I remember hearing years ago that if you simply “engaged” the parking brake, it was not necessarily engaged. You had to hold down on the “regular” brakes, when you engaged the parking brake, or else it would not engage.
However, in my last vehicle, I didn’t see anything saying that, and have not found any reliable corroboration on it, either.
I don’t ever recall such a design. Usually, the emergency brake is a manual expansion of the rear brake pads (or contraction if disc brakes). Maybe older models simply locked the pads in place, requiring the driver to hold down the brakes before applying. But the ones I’ve worked with simply expand the pads enough to contact the drums.
However, if the brake pads are out of adjustment, simply applying the emergency brake may not expand the pads far enough to contact the drum for proper friction. Holding down the regular brake may squeeze the pads out farther and allow the emergency brake to lock, and maybe this is the reason for this advice years ago, but I’m not aware if such a method will actually allow the brake pads to lock in place or if they will simply recontract once the engine is off.
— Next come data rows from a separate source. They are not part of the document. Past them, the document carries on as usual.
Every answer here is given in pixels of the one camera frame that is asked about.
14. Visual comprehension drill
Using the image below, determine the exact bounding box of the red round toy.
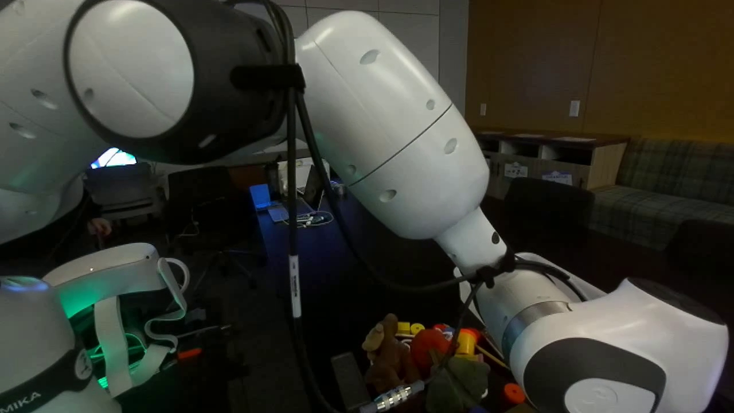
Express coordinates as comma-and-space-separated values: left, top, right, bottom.
411, 325, 453, 373

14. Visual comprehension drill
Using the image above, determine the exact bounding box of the brown plush toy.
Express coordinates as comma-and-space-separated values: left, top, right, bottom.
360, 313, 415, 392

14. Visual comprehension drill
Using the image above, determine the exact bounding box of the yellow toy cup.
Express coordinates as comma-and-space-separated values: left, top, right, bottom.
453, 325, 484, 357

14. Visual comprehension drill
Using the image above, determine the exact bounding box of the white VR headset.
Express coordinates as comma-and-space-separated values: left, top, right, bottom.
42, 240, 193, 400

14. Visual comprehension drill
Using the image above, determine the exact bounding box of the black rectangular block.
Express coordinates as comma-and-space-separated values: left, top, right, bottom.
327, 352, 368, 410

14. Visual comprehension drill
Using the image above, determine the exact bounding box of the wooden open shelf cabinet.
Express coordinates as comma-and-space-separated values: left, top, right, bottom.
472, 126, 629, 193

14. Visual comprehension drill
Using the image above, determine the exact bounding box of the green plaid sofa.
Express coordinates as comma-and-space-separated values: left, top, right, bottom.
586, 136, 734, 254

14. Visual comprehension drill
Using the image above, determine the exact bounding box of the blue draped table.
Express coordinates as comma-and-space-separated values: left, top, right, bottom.
255, 199, 368, 324

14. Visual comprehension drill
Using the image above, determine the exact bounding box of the dark upholstered chair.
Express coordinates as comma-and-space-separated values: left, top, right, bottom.
505, 178, 597, 247
664, 218, 734, 270

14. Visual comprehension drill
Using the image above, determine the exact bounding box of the small lit monitor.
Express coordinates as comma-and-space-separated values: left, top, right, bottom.
89, 145, 142, 171

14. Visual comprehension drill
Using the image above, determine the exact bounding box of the orange toy disc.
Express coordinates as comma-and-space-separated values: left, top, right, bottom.
500, 381, 529, 409

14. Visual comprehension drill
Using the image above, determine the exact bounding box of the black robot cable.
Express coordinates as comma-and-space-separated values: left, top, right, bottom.
227, 0, 537, 413

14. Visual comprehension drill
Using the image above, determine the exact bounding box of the silver metallic cylinder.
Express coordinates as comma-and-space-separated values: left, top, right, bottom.
357, 378, 427, 413

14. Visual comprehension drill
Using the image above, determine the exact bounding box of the small blue box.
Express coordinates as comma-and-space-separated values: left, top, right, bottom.
247, 181, 274, 214

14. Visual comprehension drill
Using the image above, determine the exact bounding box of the orange handled screwdriver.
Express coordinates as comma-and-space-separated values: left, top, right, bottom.
156, 346, 203, 372
Doesn’t make any sense to me. Parking/emergency brakes apply regardless of whether the service brakes are applied or not. Somebody was misinformed or misunderstood.
I remember seeing in a JC Whitney cataloge many moons ago a hydrolic device that attached into the normal brake line. I think you pressed down on the normal brake, set this device (it seems like basically a valve) then trelease and the brakes would be ‘locked’.
Yes, with this system it is necessary to apply the service brake first. It actually uses the service brake system as the parking brake. As far as I know, they’re strictly add-on devices–I’m not aware of any car manufacturers using these.
It’s usually better to out your foot on the brake and then apply the parking brake (I guess you could use your right foot to apply the main brake if you have a foot operated parking brake.) You can apply more braking pressure with your foot on the main brake pedal than you can with the parking brake.
Almost all drum rear brakes are self-adjusting, and operating the parking brake or braking when backing up will cause them to adjust.
When you have parent with a semi-circular driveway that requires no backing up and they fail to use the emergency brake often enough, then “self-adjusting” becomes a pretty worthless feature. I had to adjust the rear brakes on my parents’ cars every 18 months or so because they were too set in their ways.